(Available data):
☆ ☆ ☆ ☆ ☆ ☆ ☆

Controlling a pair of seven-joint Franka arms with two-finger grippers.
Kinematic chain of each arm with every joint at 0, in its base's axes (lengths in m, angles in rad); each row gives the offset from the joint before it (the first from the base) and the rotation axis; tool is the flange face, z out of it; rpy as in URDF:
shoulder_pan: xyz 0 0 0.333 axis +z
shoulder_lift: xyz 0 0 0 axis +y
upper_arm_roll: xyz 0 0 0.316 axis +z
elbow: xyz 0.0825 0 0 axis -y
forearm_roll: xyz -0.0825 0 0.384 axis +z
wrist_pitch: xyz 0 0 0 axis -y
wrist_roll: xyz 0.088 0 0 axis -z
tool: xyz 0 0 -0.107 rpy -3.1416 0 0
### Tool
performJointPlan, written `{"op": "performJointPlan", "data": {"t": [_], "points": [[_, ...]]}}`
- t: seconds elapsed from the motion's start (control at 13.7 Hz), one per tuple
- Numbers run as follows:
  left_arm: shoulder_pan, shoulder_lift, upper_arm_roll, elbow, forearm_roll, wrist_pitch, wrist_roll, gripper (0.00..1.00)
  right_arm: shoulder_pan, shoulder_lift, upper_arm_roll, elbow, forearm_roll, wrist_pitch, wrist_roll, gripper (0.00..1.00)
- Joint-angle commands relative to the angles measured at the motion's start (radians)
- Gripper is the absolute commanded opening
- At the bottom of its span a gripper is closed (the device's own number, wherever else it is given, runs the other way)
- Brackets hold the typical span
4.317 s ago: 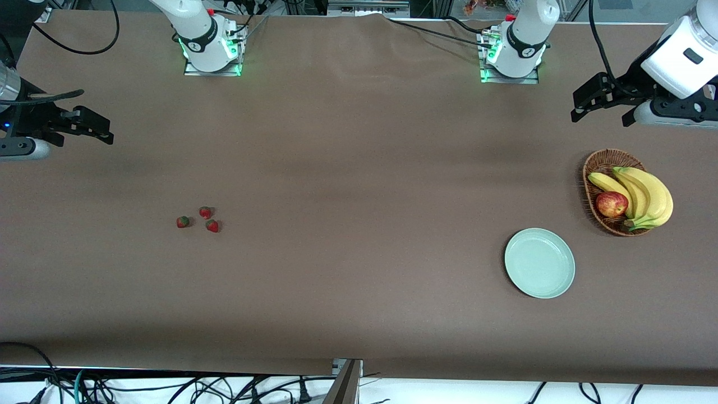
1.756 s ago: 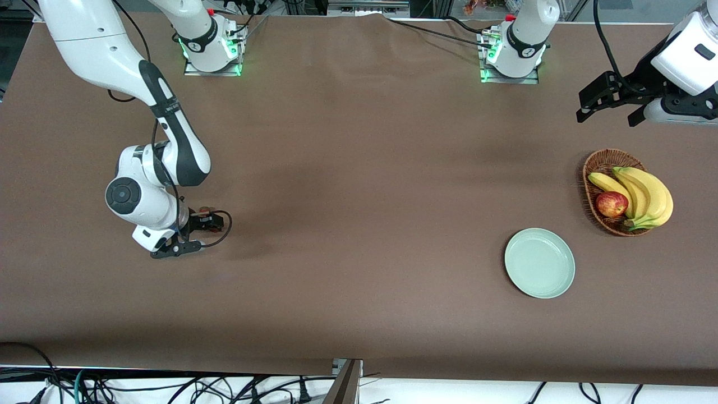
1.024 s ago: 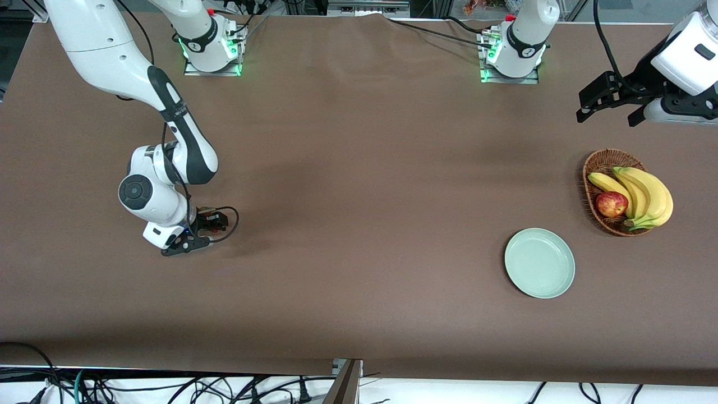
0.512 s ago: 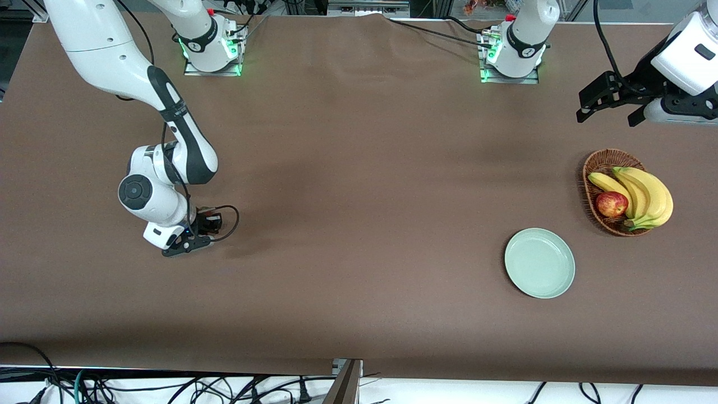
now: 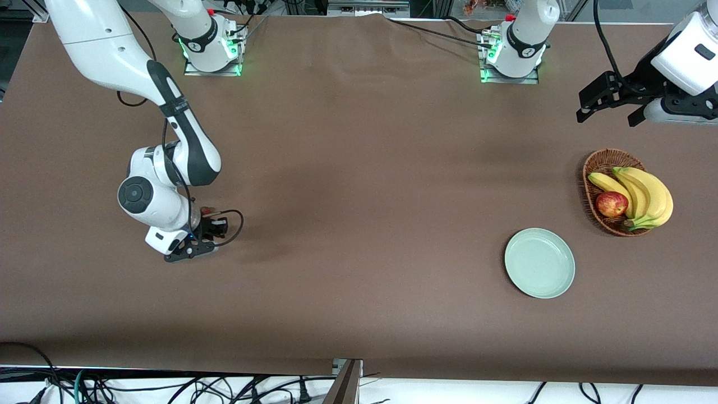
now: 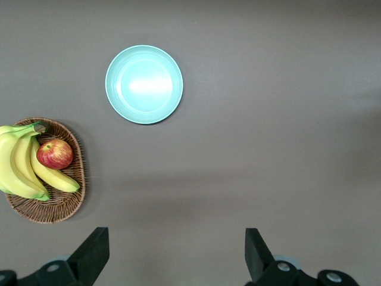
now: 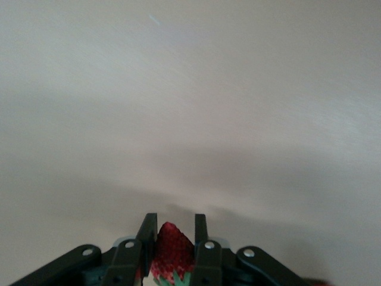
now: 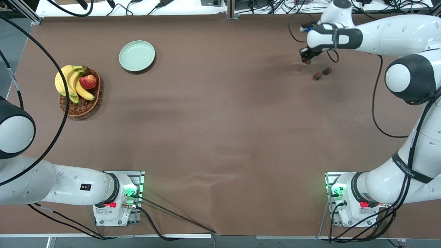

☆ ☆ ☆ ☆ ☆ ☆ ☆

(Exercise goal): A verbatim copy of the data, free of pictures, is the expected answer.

(Exercise result):
Controlling a pair of seven-joint Franka arms with two-finger grippers.
Kinematic chain of each arm with every joint at 0, in its base's axes (lengths in m, angles in rad); each row gives the offset from the joint before it (the first from the base) and the rotation axis; tool is the flange face, z out of it; rpy as in URDF:
shoulder_pan: xyz 0 0 0.333 axis +z
shoulder_lift: xyz 0 0 0 axis +y
upper_arm_roll: xyz 0 0 0.316 axis +z
elbow: xyz 0.0825 0 0 axis -y
forearm_roll: xyz -0.0825 0 0.384 axis +z
wrist_pitch: xyz 0 0 0 axis -y
wrist_roll: xyz 0.088 0 0 axis -z
tool: xyz 0 0 -0.107 rpy -3.1416 0 0
### Tool
performJointPlan, written `{"op": "performJointPlan", "data": {"t": [_], "points": [[_, ...]]}}`
- t: seconds elapsed from the motion's start (control at 13.7 Hz), one per tuple
- Numbers run as follows:
  left_arm: shoulder_pan, shoulder_lift, upper_arm_roll, elbow, forearm_roll, wrist_pitch, wrist_roll, gripper (0.00..1.00)
  right_arm: shoulder_pan, shoulder_lift, upper_arm_roll, elbow, forearm_roll, wrist_pitch, wrist_roll, gripper (0.00..1.00)
- Joint-angle commands relative to the angles measured at the motion's start (radians)
- Gripper is the absolute commanded opening
- At the bottom of its span a gripper is closed (the device's own number, wherever else it is given, runs the other way)
- Brackets hold the typical span
4.317 s ago: 
1.756 s ago: 
1.024 s ago: 
0.512 s ago: 
now: 
now: 
now: 
now: 

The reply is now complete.